Give back every line of the material exactly, as it appears below.
Source material START
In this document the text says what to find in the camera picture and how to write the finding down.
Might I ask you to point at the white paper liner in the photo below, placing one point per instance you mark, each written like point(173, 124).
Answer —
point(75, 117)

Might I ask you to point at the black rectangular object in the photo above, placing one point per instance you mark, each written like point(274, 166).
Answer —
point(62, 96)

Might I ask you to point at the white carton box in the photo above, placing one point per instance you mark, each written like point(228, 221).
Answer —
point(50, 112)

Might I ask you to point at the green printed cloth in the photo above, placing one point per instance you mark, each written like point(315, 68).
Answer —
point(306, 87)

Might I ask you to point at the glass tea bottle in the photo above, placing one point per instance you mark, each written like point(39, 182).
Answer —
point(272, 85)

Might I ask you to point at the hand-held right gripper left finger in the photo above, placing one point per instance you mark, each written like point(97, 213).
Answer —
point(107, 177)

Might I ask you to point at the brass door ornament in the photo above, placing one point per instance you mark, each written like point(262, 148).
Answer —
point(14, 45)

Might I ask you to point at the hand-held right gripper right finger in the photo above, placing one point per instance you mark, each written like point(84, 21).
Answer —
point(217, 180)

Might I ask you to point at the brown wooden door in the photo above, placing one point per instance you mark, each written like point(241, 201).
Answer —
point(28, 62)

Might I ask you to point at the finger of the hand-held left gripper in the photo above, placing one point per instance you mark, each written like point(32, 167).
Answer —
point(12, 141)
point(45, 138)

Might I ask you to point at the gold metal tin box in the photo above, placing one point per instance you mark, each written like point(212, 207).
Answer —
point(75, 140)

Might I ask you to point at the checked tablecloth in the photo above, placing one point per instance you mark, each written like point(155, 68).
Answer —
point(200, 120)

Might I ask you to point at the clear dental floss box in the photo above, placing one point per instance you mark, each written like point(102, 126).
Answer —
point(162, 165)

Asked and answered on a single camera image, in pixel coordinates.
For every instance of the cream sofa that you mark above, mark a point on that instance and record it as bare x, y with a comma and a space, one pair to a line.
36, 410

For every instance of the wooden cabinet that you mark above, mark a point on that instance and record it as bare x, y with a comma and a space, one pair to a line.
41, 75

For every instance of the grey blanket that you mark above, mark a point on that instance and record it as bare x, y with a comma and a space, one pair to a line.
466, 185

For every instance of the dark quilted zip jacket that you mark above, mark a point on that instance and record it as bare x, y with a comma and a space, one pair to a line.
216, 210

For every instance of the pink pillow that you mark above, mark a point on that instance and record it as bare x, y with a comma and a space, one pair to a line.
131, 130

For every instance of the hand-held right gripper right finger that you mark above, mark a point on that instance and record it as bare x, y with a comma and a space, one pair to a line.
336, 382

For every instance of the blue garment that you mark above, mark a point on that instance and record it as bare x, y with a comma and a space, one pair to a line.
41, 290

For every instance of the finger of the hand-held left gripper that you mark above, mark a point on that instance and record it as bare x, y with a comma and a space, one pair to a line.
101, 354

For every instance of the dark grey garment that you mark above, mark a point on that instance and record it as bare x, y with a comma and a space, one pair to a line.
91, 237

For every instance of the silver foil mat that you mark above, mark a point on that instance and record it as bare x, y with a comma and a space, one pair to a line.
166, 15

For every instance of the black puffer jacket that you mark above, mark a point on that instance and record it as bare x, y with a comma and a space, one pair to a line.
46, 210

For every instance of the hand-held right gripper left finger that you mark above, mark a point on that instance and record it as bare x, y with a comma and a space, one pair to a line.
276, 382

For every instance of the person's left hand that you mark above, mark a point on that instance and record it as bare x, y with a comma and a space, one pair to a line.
Source material END
__Reply to the task__.
In this document the text says what to find in the camera picture and how to write the finding down.
Might I ask you to point at the white paper liner in the photo below, placing one point per instance you mark, each written like point(173, 124).
Answer —
point(75, 117)

Might I ask you to point at the black rectangular object in the photo above, placing one point per instance you mark, each written like point(274, 166).
Answer —
point(62, 96)

Might I ask you to point at the white carton box in the photo above, placing one point per instance you mark, each written like point(228, 221).
Answer —
point(50, 112)

Might I ask you to point at the green printed cloth in the photo above, placing one point per instance you mark, each written like point(315, 68).
Answer —
point(306, 87)

Might I ask you to point at the glass tea bottle in the photo above, placing one point per instance you mark, each written like point(39, 182).
Answer —
point(272, 85)

Might I ask you to point at the hand-held right gripper left finger in the photo above, placing one point per instance you mark, each written like point(97, 213).
Answer —
point(107, 177)

Might I ask you to point at the brass door ornament in the photo above, placing one point per instance you mark, each written like point(262, 148).
Answer —
point(14, 45)

Might I ask you to point at the hand-held right gripper right finger in the photo above, placing one point per instance you mark, each written like point(84, 21).
Answer —
point(217, 180)

Might I ask you to point at the brown wooden door in the photo above, placing one point per instance you mark, each written like point(241, 201).
Answer —
point(28, 62)

Might I ask you to point at the finger of the hand-held left gripper in the photo above, placing one point per instance you mark, each written like point(32, 167).
Answer —
point(12, 141)
point(45, 138)

Might I ask you to point at the gold metal tin box in the photo above, placing one point per instance you mark, each written like point(212, 207).
Answer —
point(75, 140)

Might I ask you to point at the checked tablecloth in the photo above, placing one point per instance you mark, each written like point(155, 68).
Answer —
point(200, 120)

Might I ask you to point at the clear dental floss box in the photo above, placing one point per instance you mark, each written like point(102, 126).
Answer —
point(162, 165)

Asked and answered on a single camera image, in pixel coordinates.
For every instance of the cream sofa that you mark above, mark a point on that instance and record it as bare x, y with a comma and a space, one pair to a line.
36, 410

For every instance of the wooden cabinet that you mark above, mark a point on that instance and record it as bare x, y with a comma and a space, one pair to a line.
41, 75

For every instance of the grey blanket that you mark above, mark a point on that instance and record it as bare x, y with a comma and a space, one pair to a line.
466, 185

For every instance of the dark quilted zip jacket that you mark above, mark a point on that instance and record it as bare x, y with a comma and a space, one pair to a line.
216, 210

For every instance of the pink pillow that you mark above, mark a point on that instance and record it as bare x, y with a comma and a space, one pair to a line.
131, 130

For every instance of the hand-held right gripper right finger that you mark above, mark a point on that instance and record it as bare x, y with a comma and a space, one pair to a line.
336, 382

For every instance of the blue garment that you mark above, mark a point on that instance and record it as bare x, y with a comma and a space, one pair to a line.
41, 290

For every instance of the finger of the hand-held left gripper that you mark above, mark a point on that instance and record it as bare x, y with a comma and a space, one pair to a line.
101, 354

For every instance of the dark grey garment that you mark above, mark a point on that instance and record it as bare x, y with a comma and a space, one pair to a line.
91, 237

For every instance of the silver foil mat that you mark above, mark a point on that instance and record it as bare x, y with a comma and a space, one pair to a line.
166, 15

For every instance of the black puffer jacket that you mark above, mark a point on that instance and record it as bare x, y with a comma and a space, one pair to a line.
46, 210

For every instance of the hand-held right gripper left finger that you mark above, mark a point on that instance and record it as bare x, y with a comma and a space, one pair to a line.
276, 382

For every instance of the person's left hand that you mark above, mark a point on that instance and record it as bare x, y with a comma and a space, one pair to a line.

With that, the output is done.